A few weeks ago, we noticed that the edu2.0 site started to get quite sluggish around noon. At times, it got so slow that we were worried that perhaps the code had an infinite loop in it, and we'd reboot the servers to speed things up again.
About a week later, it got so bad that we decided to focus 100% on site performance. The first thing we did was to install a new Rails site management system. We had used FiveRuns for a while, but hit several bugs that were not fixed after a couple of months of waiting. So we changed to NewRelic and it has been fantastic - rock solid and very easy to use.

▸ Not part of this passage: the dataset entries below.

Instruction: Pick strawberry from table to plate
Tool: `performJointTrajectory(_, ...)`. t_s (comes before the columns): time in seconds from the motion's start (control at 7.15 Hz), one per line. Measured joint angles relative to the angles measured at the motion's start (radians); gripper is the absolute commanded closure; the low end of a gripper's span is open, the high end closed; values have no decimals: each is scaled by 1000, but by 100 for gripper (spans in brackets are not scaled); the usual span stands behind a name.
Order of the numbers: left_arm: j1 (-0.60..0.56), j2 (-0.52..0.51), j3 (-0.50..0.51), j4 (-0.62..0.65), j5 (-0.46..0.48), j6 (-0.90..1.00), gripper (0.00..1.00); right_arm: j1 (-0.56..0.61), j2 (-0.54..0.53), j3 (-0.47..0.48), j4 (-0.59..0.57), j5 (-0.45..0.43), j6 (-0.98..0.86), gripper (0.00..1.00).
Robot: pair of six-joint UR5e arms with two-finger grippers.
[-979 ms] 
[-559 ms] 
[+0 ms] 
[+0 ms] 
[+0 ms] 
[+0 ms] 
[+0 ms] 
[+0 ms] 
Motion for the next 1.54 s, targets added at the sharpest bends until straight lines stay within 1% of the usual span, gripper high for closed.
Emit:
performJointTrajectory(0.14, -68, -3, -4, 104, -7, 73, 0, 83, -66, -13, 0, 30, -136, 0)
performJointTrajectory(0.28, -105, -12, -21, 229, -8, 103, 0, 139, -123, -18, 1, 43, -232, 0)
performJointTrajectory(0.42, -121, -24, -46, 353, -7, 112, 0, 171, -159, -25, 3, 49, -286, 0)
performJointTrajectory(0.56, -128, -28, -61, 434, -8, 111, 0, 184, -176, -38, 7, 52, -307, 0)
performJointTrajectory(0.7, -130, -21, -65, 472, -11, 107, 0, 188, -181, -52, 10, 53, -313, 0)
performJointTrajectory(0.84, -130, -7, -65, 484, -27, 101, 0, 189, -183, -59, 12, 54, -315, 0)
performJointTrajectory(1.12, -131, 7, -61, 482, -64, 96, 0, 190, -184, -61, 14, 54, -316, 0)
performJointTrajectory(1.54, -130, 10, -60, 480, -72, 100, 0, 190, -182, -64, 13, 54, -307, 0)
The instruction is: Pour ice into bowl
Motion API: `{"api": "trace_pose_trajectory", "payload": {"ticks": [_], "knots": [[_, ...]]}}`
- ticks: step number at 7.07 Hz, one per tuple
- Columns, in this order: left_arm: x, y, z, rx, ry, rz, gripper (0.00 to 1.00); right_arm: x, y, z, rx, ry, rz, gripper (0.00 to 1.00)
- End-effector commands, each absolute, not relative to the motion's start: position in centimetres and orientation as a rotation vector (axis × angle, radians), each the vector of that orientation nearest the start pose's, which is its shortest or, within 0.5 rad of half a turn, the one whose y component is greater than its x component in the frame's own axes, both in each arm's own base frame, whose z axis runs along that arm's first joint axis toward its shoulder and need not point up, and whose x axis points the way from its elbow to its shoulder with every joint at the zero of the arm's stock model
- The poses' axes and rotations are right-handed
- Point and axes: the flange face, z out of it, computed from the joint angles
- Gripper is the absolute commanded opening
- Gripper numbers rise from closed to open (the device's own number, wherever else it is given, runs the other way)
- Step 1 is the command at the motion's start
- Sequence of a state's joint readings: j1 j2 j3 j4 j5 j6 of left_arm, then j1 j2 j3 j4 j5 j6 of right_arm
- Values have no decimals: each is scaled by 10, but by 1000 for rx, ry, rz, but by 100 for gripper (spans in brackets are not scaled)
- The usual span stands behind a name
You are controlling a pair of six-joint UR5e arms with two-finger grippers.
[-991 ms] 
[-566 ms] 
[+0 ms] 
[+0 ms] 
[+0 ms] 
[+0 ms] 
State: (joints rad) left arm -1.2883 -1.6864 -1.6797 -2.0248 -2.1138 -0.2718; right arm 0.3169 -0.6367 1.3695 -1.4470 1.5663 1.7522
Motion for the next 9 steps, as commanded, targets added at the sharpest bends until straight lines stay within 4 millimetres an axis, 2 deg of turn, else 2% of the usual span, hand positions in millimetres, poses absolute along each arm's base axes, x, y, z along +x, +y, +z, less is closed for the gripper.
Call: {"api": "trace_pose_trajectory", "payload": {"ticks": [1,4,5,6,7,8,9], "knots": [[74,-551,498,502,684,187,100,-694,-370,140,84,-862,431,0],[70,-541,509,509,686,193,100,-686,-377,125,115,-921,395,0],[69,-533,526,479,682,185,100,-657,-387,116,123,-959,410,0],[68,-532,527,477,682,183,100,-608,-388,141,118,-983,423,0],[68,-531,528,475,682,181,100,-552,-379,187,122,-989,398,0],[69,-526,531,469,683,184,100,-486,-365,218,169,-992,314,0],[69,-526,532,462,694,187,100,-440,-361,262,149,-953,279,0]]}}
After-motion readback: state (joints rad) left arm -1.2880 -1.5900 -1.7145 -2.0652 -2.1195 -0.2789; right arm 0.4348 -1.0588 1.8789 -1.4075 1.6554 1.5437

We also upgraded our system from Rails 2.1 to Rails 2.3. This was relatively painless; it took about a day of work to iron out the little incompatabilities, including some custom work we've done in the security subsystem.
Last of all, we replaced Mongrel with Phusion Passenger for running our Rails processes. We really like the way that Passenger shuts down Rails processes if they're not used for a while or misbehave and then spins up new ones when required.
During this time, my Windows development system started to freak out and go super-slow as well - 30 seconds for a compile-and-run! Since we couldn't afford reduced iteration times during this crunch, I decided to scrap my Windows machine entirely and move to a 3GHz iMac with 24" monitor. It's beautiful. It took about 2 hours to get all the basics set up, and another 8 hours to get the entire development system installed (we now use Aptana studio as an Eclipse plugin). It was a pain having to go through so many learning curves at the same time, but my productivity is much better now.
The NewRelic reports were very useful, and their "transaction trace" feature showed us details about the requests that were taking longer than usual to process. Based on this feedback, we made the following changes:
- optimized the SQL statements generated by many of the slow requests
- improved the way that chat rooms worked, resulting in 95% fewer database accesses
- paginated message boxes, forums, blogs and chat transcripts, which reduced rendering time
- staggered the offline "housekeeping" processes which were originally all happening at once
- reduced the frequency that we re-index the Sphinx database for text search
- various other miscellaneous tweaks
The result of all these changes was noticeable. During peak hours, the average site response time has been reduced from 4 seconds to just 0.2 seconds. We're also going to add some more servers that will reduce this response time further still and provide capacity for growth.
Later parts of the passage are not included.